Using the entries that follow, report the number of lines that include the string "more", without any other text.

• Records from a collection
----------
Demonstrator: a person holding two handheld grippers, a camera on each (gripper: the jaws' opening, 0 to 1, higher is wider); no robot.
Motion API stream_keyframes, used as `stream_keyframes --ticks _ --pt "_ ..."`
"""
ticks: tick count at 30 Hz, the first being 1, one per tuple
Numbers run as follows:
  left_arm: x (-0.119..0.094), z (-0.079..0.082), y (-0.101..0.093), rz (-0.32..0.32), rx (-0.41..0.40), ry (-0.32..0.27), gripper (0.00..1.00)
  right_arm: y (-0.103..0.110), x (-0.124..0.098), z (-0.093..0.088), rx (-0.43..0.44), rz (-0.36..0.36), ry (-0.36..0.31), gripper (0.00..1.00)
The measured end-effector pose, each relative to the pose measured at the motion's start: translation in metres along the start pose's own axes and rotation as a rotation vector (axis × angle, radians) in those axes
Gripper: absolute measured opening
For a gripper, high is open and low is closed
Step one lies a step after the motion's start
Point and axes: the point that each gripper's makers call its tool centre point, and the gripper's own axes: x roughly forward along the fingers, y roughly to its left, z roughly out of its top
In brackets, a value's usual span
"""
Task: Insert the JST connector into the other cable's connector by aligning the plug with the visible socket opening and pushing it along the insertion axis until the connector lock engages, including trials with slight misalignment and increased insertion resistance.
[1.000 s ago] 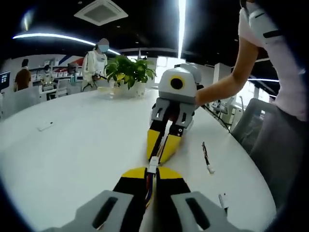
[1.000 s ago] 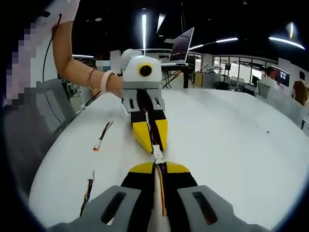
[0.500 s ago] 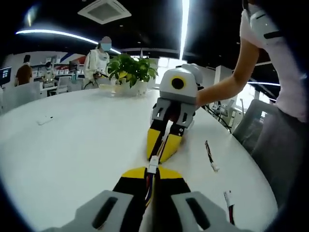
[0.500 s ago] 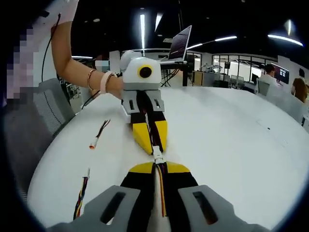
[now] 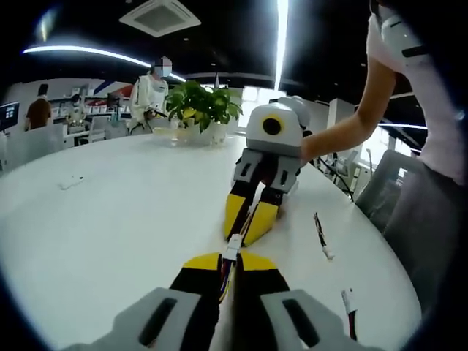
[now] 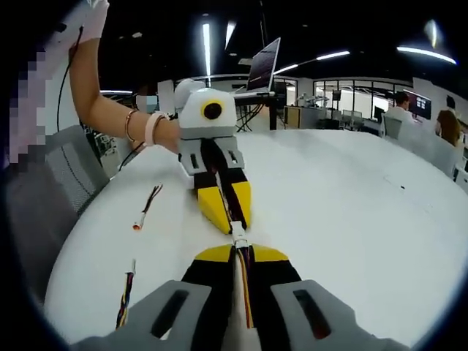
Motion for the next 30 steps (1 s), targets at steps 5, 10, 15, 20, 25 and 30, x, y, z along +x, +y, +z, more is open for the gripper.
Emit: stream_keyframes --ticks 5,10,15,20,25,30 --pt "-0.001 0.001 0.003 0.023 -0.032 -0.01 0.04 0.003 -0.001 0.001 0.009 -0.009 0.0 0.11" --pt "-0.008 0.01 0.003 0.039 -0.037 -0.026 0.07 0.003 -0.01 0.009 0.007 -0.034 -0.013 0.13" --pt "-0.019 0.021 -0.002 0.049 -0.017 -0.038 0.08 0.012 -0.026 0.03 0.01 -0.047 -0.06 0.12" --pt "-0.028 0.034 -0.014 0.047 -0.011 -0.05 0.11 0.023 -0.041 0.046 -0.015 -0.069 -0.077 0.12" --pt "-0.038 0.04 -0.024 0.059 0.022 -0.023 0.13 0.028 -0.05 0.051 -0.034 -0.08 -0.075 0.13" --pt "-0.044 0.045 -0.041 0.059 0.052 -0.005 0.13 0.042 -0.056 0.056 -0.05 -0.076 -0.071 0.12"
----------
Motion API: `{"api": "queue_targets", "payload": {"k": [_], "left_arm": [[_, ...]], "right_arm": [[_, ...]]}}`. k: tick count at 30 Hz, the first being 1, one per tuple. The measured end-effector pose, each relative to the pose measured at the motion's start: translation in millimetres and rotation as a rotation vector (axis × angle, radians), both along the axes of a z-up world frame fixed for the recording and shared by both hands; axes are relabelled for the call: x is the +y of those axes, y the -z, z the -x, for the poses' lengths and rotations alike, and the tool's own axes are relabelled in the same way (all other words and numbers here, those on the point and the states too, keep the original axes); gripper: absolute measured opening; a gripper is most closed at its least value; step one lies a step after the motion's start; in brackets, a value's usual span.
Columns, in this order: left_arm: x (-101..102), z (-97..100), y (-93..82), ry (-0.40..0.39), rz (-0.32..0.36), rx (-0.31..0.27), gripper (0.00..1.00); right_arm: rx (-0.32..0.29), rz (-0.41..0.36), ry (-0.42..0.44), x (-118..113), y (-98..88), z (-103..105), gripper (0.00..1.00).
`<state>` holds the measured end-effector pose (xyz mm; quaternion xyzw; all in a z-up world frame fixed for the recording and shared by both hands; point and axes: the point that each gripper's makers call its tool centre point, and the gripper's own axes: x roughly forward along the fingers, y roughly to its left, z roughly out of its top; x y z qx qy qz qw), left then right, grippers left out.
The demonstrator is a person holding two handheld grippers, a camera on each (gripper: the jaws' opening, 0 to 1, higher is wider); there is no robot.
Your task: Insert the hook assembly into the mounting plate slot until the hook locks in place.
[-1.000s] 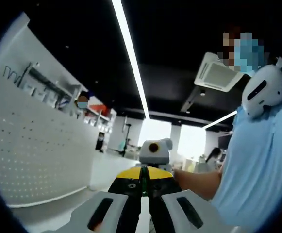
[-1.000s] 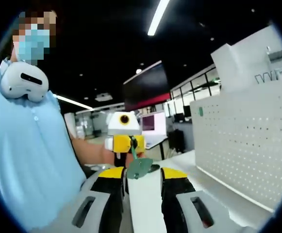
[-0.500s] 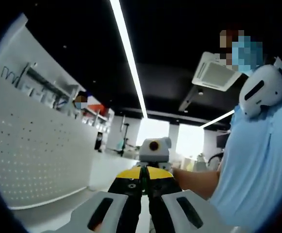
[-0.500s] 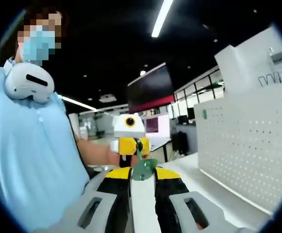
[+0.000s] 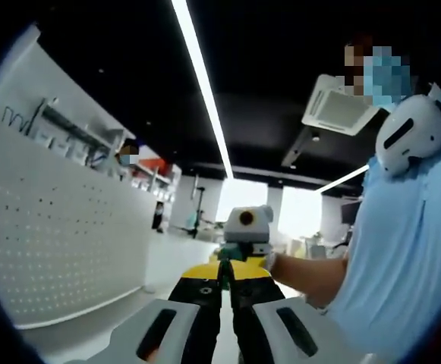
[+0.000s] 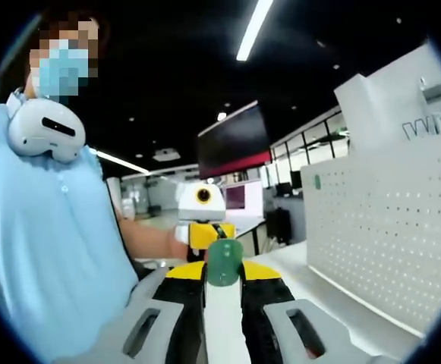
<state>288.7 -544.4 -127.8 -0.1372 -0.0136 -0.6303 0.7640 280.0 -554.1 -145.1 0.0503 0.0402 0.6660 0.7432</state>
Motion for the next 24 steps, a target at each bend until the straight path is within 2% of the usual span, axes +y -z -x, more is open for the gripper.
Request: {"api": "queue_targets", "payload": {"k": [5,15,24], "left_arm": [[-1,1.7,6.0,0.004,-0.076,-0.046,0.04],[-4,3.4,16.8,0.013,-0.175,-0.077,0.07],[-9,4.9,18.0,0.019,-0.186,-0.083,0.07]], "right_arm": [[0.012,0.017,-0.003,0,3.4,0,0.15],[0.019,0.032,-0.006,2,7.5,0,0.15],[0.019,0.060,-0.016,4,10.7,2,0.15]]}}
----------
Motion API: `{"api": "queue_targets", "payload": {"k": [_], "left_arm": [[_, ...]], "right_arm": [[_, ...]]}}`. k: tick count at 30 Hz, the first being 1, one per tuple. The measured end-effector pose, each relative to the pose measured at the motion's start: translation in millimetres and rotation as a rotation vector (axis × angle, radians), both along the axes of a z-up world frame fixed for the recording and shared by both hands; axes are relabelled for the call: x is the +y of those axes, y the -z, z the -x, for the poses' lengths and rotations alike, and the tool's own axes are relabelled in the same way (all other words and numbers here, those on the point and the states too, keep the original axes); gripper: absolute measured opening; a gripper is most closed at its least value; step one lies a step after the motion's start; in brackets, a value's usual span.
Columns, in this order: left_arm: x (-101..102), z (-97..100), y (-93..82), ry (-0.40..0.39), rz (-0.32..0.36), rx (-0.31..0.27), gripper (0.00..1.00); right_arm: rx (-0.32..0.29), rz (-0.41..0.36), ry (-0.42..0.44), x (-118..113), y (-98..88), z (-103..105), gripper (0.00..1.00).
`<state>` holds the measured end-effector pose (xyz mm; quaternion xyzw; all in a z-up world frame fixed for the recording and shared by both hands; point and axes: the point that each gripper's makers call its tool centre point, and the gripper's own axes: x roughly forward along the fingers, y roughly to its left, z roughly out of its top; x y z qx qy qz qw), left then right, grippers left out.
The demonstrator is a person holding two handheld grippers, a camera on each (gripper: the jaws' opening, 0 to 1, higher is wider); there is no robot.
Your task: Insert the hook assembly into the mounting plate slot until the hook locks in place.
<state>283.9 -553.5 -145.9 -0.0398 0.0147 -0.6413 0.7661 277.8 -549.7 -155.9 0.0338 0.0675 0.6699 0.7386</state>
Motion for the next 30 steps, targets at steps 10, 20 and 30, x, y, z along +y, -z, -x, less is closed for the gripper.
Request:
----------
• EXERCISE ANSWER
2